I can give some general advice though. I would make sure that the musicians have signed up with ASCAP/BMI and soundexchange. I have represented many clients that are not aware of soundexchange. For smaller acts, this can be a good source of income. Another piece of advice I generally provide to managers is that they should try to find a booking agent to book tours/shows/festivals. These agents will likely have a better grasp of what kinds of venues will be best for the musician and they have better connections to the clubs/venues. Then, I try to get my musicians/mangers to look into licensing their works. Many companies offer non-exclusive licensing services. You can start with these companies until the musician gets more exposure.
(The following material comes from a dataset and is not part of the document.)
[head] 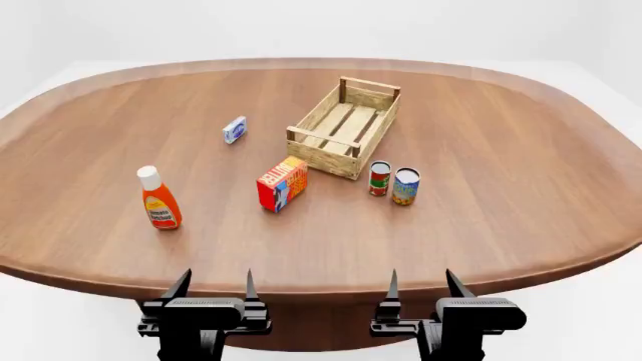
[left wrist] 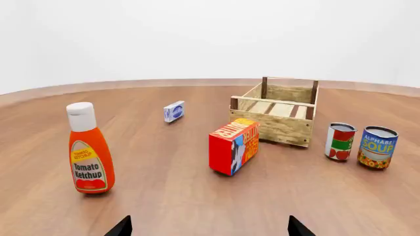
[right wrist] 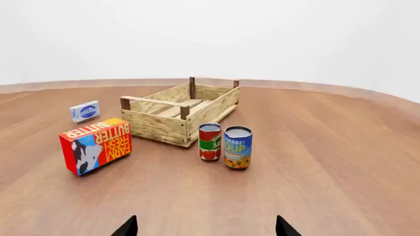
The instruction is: Pick up the ketchup, and put it in the wooden tray.
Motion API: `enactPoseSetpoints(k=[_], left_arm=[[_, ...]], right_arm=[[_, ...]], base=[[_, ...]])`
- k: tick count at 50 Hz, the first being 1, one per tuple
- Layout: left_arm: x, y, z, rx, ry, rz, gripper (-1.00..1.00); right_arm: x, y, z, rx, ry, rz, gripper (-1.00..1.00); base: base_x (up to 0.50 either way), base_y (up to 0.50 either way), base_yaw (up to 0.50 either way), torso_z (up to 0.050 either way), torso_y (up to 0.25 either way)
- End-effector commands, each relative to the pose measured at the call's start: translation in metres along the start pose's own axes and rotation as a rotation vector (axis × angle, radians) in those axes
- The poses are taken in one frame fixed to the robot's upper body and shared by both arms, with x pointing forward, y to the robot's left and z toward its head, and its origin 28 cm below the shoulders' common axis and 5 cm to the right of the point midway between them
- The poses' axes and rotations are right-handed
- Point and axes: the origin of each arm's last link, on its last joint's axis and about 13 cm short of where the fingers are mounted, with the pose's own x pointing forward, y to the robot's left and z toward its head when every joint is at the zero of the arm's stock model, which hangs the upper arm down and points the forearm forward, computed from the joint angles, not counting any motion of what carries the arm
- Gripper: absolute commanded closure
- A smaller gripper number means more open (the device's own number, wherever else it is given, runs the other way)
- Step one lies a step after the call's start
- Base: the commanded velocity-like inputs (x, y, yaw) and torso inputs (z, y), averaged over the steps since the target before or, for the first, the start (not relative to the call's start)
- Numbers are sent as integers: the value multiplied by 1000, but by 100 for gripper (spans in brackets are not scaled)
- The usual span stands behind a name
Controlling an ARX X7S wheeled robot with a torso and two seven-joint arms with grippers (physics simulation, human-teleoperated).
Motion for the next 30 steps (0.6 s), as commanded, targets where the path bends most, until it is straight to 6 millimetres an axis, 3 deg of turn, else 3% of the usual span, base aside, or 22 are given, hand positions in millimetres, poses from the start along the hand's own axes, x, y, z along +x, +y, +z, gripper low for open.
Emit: enactPoseSetpoints(k=[1,10,30], left_arm=[[-2,0,0,-2,-3,-2,-100],[-4,2,3,-6,-18,-6,-100],[0,3,3,-4,-13,9,-100]], right_arm=[[-1,2,1,-4,-2,-1,-100],[1,6,-1,-19,25,17,-100],[6,3,-5,-3,44,16,-100]], base=[[0,0,0,0,0],[0,-31,0,0,0],[0,-500,0,0,0]])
This will reduce the time you spend trying to find licensing opportunities.
Lastly, you want to make sure you are providing enough support to each of your musicians. I would look to hire an intern to help with some of the more basic tasks. For instance, oftentimes I see managers utilize interns or assistants to do social media campaigns and things like that.
I hope this provides some direction. Good luck!
If you have a Limited Liability Company that is taxed like a partnership, which is a very common setup, your decision-making authority can be specifically agreed upon in the Operating Agreement. Essentially, your partner could retain 51% of the earnings but his/her voting interests could be equal to yours. However, I suspect your partner wants to retain their 51% voting interest as well as their 51% profit interest. In this scenario, your ultimate decision making authority is limited because you can never achieve majority status.
When I represent a minority interest holder of a company I try to build certain safeguards into the Operating Agreement. For instance, I would try to include certain actions that must either have a super majority (defined as 66% or 75% depending on the size of the entity) or in your case a unanimous vote. I would try to include things like bringing on another member, distributions, taking on debt, major capital expenses, changing the Operating Agreement etc. as items that would require your consent. This will offer some protection in the decision making process. However, your partner will retain the ultimate decision making authority for anything not specifically delineated in your governing document.
Hello!
Without knowing the specifics of your problem, i.e. what the governing documents state and which state you formed the entity in, I cannot give an absolute answer.
However, I can speak in generalities regarding minority shareholders' rights in closely held entities. In most states, (probably all states actually) minority shareholders have specific rights to review the business records. This means that you have the right to review reasonable records at a reasonable time. Usually, this means that you or any agent (lawyer, accountant, etc.) can review most any record if you provide some kind of reasonable notice.
Legally, a state might have some specific steps that the minority shareholder would have to follow. For instance, you might have to make your demand in writing and you might have to state the purpose of the demand. To comply fully with these requirements you have to talk to a lawyer licensed in your state. However, the answer to your question is that you can demand the transparency by reviewing the books yourself or with an agent. If you have an attorney that represents the business, he/she can probably answer the formality questions for you. However, please remember that the attorney that represents the business does not owe any duty directly to you as a shareholder.